Stephanie Dinkelmann Institut für Transfusionsmedizin, Otfried-Mueller-Str. 4/1, Tübingen, D-72076, Germany
,
Ulrihe Geister Universität Ulm, AG Chemie Biokompatibler Verbindungen, Ulm, D-89069, Germany
,
Wolfgang Röhlke Universität Ulm, AG Chemie Biokompatibler Verbindungen, Ulm, D-89069, Germany
,
Hosso Meinert Universität Ulm, AG Chemie Biokompatibler Verbindungen, Ulm, D-89069, Germany
&
Hiuvak Northoff Institut für Transfusionsmedizin, Otfried-Mueller-Str. 4/1, Tübingen, D-72076, Germany
Pages 71-83 | Published online: 11 Jul 2009

Abstract

Semifluorinated symmetrical diethers were synthesized using the William ether synthesis. These diethers should have similar properties to perfluorocarbons as are chemical inertness and high oxygen solubility, but in contrast a considerably lower density. With their lower density the damaging of the choroidal tissue of the eye observed with perfluorocarbons should be avoided. The synthesized diethers are inert compounds being stable against nucleophiles, oxidiziers and strong bases. Their density is in the range of 1.1–1.2 g/cm3. Besides the physical and chemical tests we conducted several in vitro biocompatibility tests. The tests comprised induction of hemolysis, the generation of C3a complement, the influence on the production of interleukin1β, the influence on cell proliferation of a Raji and a Hela cell line (3H-Thymidine uptake) and finally the direct cytotoxic effect on these cell lines. All tested symmetrical diethers were positive in one or more tests and can be expected to be incompatible in vivo. Especially the “short” semifluorinated diethers [(CF3CH2O)2(CH2)3–6] showed a nearly total inhibition of cell proliferation or interleukin1β release. Further variation of the compounds will be necessary to generate better biocompatible derivates.

INTRODUCTION

More than thirty years ago, Clark and Gollan Citation[[1]] showed that mammals were able to survive while breathing organic liquids. Since then, various perfluorocarbons have been developed and used in experimental and clinical applications—for example, blood substitute Citation[2-3], contrast agent Citation[4-5], liquid ventilation Citation[6-7] or retina fixation Citation[[8]]. In the case of retina fixation, the high density of perfluorocarbons is suggested to be responsible for damaging the choroidal tissue Citation[9-10]. Therefore symmetrical diethers were synthesized, having such similar properties to perfluorocarbons as chemical inertness and high oxygen solubility but considerably lower density Citation[[11]].
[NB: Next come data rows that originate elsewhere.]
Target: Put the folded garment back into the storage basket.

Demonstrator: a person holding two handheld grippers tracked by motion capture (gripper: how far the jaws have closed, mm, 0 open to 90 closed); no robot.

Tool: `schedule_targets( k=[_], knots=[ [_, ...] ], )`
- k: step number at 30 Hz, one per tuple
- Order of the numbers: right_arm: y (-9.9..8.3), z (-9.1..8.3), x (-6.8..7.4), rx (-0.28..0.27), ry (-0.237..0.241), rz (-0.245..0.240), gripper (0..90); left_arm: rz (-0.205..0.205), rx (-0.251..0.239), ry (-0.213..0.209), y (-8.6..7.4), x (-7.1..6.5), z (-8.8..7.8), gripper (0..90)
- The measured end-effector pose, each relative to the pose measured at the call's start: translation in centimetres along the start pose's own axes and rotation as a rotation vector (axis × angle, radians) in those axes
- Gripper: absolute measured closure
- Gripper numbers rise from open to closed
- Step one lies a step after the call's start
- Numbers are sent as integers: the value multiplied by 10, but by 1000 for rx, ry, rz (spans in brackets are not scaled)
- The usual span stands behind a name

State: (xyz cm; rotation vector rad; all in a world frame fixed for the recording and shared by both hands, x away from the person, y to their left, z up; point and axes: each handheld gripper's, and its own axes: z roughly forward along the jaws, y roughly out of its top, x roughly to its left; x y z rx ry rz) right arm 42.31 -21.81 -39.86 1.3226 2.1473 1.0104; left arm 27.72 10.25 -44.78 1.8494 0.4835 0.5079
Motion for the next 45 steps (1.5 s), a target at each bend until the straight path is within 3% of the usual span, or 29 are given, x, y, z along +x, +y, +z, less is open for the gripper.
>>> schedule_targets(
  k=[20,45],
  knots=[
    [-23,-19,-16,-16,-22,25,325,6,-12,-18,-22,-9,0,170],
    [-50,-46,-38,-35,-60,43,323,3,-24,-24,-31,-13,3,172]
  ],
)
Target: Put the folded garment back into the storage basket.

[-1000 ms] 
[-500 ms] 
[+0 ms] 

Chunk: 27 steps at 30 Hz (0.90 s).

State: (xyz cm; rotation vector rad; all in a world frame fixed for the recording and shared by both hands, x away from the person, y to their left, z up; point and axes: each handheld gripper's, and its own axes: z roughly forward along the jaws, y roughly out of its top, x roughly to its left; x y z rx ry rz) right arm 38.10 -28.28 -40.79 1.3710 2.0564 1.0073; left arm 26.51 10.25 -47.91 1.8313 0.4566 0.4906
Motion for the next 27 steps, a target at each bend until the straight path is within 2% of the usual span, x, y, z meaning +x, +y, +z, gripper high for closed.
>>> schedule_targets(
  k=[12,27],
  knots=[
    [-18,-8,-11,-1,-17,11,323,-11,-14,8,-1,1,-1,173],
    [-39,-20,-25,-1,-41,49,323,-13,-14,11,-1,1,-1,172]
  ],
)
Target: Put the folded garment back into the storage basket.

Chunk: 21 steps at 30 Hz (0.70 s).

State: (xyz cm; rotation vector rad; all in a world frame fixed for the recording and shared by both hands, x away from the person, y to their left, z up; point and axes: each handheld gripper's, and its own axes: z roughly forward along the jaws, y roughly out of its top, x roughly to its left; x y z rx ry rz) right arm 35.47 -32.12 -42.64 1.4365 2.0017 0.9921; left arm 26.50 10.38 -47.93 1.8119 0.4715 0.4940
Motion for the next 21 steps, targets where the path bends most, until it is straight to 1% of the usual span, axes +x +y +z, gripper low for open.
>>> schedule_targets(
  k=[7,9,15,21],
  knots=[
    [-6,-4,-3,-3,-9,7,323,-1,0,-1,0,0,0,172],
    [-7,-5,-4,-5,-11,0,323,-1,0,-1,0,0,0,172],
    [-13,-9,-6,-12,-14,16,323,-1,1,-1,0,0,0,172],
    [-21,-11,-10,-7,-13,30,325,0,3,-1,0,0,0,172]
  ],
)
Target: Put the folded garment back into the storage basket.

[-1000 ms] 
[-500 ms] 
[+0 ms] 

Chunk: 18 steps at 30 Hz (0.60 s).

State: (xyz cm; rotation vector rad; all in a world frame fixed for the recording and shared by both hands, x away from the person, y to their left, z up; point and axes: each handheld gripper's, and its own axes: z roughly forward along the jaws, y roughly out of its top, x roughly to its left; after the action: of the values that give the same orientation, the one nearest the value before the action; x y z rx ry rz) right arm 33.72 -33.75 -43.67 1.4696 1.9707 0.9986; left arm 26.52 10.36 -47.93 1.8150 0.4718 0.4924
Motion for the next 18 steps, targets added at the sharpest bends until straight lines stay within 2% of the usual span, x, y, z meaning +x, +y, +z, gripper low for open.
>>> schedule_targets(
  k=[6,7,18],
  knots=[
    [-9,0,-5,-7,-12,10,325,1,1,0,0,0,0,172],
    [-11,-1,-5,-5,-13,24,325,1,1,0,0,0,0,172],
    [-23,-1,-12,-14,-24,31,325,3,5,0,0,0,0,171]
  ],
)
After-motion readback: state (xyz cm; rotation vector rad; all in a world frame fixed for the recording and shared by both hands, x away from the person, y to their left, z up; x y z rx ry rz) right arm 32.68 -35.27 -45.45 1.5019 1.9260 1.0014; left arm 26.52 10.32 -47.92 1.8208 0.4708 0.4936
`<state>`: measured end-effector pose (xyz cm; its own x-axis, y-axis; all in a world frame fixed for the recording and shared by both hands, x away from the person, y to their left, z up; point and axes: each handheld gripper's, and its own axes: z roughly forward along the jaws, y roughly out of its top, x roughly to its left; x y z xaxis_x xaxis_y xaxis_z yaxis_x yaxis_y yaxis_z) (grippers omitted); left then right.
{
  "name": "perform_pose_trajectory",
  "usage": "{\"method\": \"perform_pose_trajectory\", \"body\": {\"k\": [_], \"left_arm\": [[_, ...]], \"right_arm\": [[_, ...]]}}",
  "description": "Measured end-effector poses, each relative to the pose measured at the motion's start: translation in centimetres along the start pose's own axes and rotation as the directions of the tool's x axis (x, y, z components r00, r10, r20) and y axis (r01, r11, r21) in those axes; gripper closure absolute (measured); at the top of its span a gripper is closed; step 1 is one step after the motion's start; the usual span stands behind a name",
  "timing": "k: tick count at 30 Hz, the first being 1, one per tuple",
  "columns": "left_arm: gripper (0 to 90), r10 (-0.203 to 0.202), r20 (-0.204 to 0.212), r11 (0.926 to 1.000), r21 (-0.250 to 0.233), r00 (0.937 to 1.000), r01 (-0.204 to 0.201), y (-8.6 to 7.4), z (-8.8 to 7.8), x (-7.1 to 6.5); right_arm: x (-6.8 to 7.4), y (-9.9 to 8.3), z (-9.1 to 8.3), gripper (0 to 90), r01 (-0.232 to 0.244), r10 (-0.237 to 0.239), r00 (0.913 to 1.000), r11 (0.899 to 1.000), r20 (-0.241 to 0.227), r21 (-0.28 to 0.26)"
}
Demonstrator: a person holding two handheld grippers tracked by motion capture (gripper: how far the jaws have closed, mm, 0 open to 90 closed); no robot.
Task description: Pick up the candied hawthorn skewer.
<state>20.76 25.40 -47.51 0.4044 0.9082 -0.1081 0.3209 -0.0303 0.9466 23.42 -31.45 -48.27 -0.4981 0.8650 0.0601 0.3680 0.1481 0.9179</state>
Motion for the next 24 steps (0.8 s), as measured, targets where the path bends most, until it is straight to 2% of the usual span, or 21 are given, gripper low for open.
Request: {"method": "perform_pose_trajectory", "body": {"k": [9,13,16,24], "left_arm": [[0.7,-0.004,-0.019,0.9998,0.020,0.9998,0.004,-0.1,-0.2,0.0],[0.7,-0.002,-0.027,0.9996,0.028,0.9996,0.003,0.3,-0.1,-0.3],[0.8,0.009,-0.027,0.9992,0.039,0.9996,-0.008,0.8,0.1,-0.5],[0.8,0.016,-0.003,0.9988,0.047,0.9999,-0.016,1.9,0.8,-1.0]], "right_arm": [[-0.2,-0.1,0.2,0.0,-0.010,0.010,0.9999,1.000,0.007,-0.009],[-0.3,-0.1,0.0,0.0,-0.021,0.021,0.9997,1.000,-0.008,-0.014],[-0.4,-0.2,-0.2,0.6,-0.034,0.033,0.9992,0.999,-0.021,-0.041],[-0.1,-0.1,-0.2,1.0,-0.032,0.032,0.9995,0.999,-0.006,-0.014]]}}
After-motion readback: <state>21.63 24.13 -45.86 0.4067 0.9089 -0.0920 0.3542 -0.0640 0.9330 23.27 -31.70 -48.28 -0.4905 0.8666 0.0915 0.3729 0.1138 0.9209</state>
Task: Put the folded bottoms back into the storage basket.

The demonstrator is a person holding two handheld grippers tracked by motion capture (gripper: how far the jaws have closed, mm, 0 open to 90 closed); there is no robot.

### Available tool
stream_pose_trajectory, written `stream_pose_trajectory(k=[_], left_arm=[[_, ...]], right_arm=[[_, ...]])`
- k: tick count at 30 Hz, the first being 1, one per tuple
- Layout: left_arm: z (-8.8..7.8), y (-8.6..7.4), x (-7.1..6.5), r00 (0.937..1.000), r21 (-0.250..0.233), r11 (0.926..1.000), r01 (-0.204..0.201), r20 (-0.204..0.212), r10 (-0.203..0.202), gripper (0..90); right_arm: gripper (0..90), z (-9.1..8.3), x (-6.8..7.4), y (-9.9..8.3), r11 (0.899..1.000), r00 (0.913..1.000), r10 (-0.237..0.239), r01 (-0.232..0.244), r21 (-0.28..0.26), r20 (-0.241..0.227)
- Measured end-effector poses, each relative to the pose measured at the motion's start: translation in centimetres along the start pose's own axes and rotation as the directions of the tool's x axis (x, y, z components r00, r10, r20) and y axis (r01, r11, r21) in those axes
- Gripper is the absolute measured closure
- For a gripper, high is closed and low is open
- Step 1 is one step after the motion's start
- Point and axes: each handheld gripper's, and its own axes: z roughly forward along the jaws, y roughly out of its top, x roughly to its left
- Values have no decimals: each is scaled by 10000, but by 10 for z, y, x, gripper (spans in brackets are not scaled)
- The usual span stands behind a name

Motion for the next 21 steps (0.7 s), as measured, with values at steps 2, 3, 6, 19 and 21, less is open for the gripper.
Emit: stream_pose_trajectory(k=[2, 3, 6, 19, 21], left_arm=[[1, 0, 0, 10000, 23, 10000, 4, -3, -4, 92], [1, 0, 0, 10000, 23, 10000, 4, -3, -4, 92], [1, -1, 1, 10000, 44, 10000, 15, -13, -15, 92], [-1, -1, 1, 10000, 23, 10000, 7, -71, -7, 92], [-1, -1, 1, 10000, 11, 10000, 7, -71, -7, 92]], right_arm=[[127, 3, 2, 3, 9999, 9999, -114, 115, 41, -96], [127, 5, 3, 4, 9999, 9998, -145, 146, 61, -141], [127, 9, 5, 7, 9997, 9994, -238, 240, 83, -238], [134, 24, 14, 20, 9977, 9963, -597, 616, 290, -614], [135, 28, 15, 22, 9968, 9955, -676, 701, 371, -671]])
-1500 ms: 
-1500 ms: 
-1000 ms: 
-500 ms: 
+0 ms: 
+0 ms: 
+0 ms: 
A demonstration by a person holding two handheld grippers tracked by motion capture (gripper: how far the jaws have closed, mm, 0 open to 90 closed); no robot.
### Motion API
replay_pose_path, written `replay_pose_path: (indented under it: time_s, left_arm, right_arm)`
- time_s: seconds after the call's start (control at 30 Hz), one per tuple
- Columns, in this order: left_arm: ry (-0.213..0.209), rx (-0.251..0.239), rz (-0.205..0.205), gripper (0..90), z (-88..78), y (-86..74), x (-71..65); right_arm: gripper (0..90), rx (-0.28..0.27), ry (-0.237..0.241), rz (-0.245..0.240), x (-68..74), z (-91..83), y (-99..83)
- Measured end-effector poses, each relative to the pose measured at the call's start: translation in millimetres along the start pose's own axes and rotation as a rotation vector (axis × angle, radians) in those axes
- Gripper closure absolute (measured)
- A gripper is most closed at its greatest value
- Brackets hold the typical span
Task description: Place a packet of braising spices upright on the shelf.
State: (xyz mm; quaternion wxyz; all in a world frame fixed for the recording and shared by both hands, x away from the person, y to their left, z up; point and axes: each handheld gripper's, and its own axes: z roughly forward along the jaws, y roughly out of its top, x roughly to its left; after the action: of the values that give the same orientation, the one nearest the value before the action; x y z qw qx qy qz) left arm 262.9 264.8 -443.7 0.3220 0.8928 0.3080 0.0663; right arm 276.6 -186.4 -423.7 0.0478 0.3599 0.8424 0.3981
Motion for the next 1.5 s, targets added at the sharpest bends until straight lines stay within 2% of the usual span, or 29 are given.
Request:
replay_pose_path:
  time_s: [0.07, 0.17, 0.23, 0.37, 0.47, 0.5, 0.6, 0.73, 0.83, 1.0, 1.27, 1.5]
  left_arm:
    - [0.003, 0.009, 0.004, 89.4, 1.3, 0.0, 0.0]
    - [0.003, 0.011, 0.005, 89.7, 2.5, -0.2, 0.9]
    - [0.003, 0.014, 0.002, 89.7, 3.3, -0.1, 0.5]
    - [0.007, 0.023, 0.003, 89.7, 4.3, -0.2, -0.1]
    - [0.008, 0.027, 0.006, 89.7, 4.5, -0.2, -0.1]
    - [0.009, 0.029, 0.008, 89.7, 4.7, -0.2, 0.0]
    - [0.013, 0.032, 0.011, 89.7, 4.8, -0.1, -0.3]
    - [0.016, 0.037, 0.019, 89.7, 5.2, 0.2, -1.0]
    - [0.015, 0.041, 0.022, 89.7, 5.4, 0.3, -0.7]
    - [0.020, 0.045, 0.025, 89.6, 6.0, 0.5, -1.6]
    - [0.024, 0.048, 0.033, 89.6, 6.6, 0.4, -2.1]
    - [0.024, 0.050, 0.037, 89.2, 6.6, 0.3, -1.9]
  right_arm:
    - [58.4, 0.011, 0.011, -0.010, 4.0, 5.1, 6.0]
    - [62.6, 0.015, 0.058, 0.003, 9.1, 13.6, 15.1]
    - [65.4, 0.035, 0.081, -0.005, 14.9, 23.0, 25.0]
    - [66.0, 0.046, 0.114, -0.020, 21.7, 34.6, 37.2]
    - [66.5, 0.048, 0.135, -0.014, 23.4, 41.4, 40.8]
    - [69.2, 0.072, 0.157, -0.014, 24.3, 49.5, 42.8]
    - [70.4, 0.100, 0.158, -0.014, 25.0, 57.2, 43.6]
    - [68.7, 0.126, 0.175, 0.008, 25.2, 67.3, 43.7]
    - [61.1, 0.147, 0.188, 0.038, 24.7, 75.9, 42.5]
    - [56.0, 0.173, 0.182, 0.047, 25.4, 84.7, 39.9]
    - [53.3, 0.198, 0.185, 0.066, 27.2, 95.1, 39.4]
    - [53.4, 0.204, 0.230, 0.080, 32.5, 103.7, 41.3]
For the present work we synthesized semifluorinated symmetrical unbran-ched diethers by the William ether synthesis Citation[[12]]. The synthesized diethers are a homologous series of trifluorethanol of the type (CF3CH2O)2(CH2)x. These semifluorinated diethers possess an oxygen solubility of 32–33 vol.-% O2 at 37°C Citation[[11]]. The data of density, stability, and interfacial and surface tension will be presented. In addition, we determined the in vitro biocompatibility profile of these diethers. For direct cytotoxicity, the degree of hemolysis and the influence of the diethers on the survivial of human cells (a Raji and a Hela cell line) is determined. The influence on cell proliferation of these cell lines is examined by 3H-thymidine uptake. Furthermore, the ability of the diethers to induce the generation of C3a complement is determined. C3a is a cleavage product of C3, and C3 is activated not only by the classical pathway but also by the alternative pathway. Finally, we examined the influence of the semifluorinated diethers on the generation of interleukin-1β. Interleukin-1β is released by activated monocytes, neutrophiles, and several lymphocytes and plays a key role in the defense of infectious diseases, tissues damage, and inflammation.

MATERIALS AND METHODS

Peripheral leukocytes, serum, and erythrocytes were obtained from healthy volunteer donors.

Cell Lines

Hela cells are human cervix carcinoma cells Citation[[13]] growing as a monolayer. The cells were purchased from the German Collection of Microorganisms and Cell Cultures (Braunschweig, Germany). They were cultured with Dulbecco's modified Eagle medium (Gibco, Eggenstein, Germany), containing 2 mM glutamin (Gibco), supplemented with 10% heat-inactivated fetal calf serum (Roth, Karlsruhe). Raji cells are lymphoblast-like cells from a human Burkitt lymphoma Citation[[14]] growing freely in the fluid phase. The cells were purchased from the American Type Culture Collection. They were grown in RPMI 1640 medium (Gibco) supplemented with 20% heat-inactivated fetal calf serum and 2 mML-glutamin.

Test Substances

Ringer's lactate (Baxter, Unterschleissheim, Germany) was used. A synthesis of semifluorinated symmetrical diethers: trifluoroethanol (Solvay, Germany), CF3CH2OH, (0.6 mol), was added dropwise to metallic sodium (0.6 mol) at such a rate that the reaction temperature did not exceed 60°C. (An excess of 20% CF3CH2OH was used as solvent.) The reaction mixture was refluxed for 2 h, then a,w-dibromoalkane (0.3 mol; Fluka, Germany) was added dropwise. After refluxing the solution for 20 h under nitrogen (N2), 200 mL of a 5% aqueous solution of NaOH was added. The product was extracted with diethyl ether (200 mL) and dried (anhydrous Na2SO4). After removing the solvent, the liquid residue was fractionally distilled. The synthesized diethers are listed in (see Results).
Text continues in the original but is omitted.